- [Instructions for the task]
Every line from the start of the entries up to and including the one bearing "pink pencil sharpener: box: [314, 296, 346, 327], surface" must be printed verbatim, without the pictures.

- [Records provided]
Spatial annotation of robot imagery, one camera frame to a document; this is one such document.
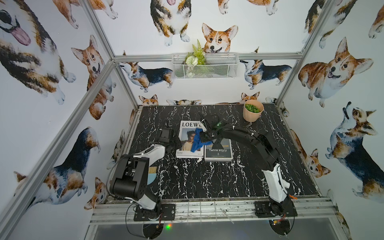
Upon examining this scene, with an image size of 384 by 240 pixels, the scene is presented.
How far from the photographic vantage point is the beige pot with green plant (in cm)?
105

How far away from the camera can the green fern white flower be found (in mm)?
812

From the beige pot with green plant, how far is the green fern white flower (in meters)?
0.44
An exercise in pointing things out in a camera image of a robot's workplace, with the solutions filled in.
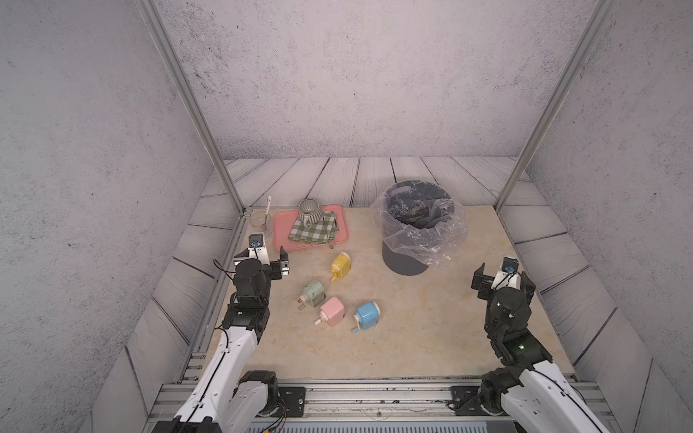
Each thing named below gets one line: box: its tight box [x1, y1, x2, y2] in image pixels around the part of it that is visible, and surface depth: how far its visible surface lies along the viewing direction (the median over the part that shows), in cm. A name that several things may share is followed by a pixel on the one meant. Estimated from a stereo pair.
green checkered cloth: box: [287, 210, 340, 245], surface depth 113 cm
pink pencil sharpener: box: [314, 296, 346, 327], surface depth 86 cm
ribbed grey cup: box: [298, 197, 323, 229], surface depth 113 cm
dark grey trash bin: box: [381, 179, 456, 277], surface depth 86 cm
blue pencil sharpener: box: [351, 301, 381, 333], surface depth 85 cm
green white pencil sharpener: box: [297, 278, 326, 308], surface depth 89 cm
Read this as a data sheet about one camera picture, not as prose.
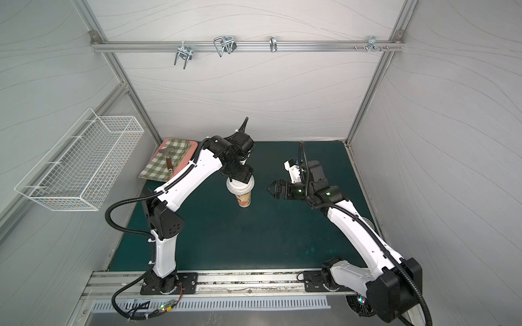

- [Response box]
Spatial annotation of robot imagery, one camera frame to a document; this is one such document.
Upon examining this scene, with an image size of 384 by 240 pixels, the scene is presented.
How far from the photographic vantage point is the beige pot with green plant (in cm)?
105

How far away from the camera can the green fern white flower be found (in mm)?
812

From the beige pot with green plant, how far is the green fern white flower (in meters)?
0.44
An exercise in pointing things out in a camera image of a robot's workplace, with the solutions filled in.
Each thing named below gets one line: box: its tight box [x1, y1, x2, y2] in image pixels around the part of it that is visible, and surface depth: how far its visible surface lies along the viewing direction (the median over the part that shows), in cm. A name that several things may share is followed by a pixel on the one meant. Estimated from a stereo pair.
green checkered cloth: box: [287, 210, 340, 245], surface depth 113 cm
pink pencil sharpener: box: [314, 296, 346, 327], surface depth 86 cm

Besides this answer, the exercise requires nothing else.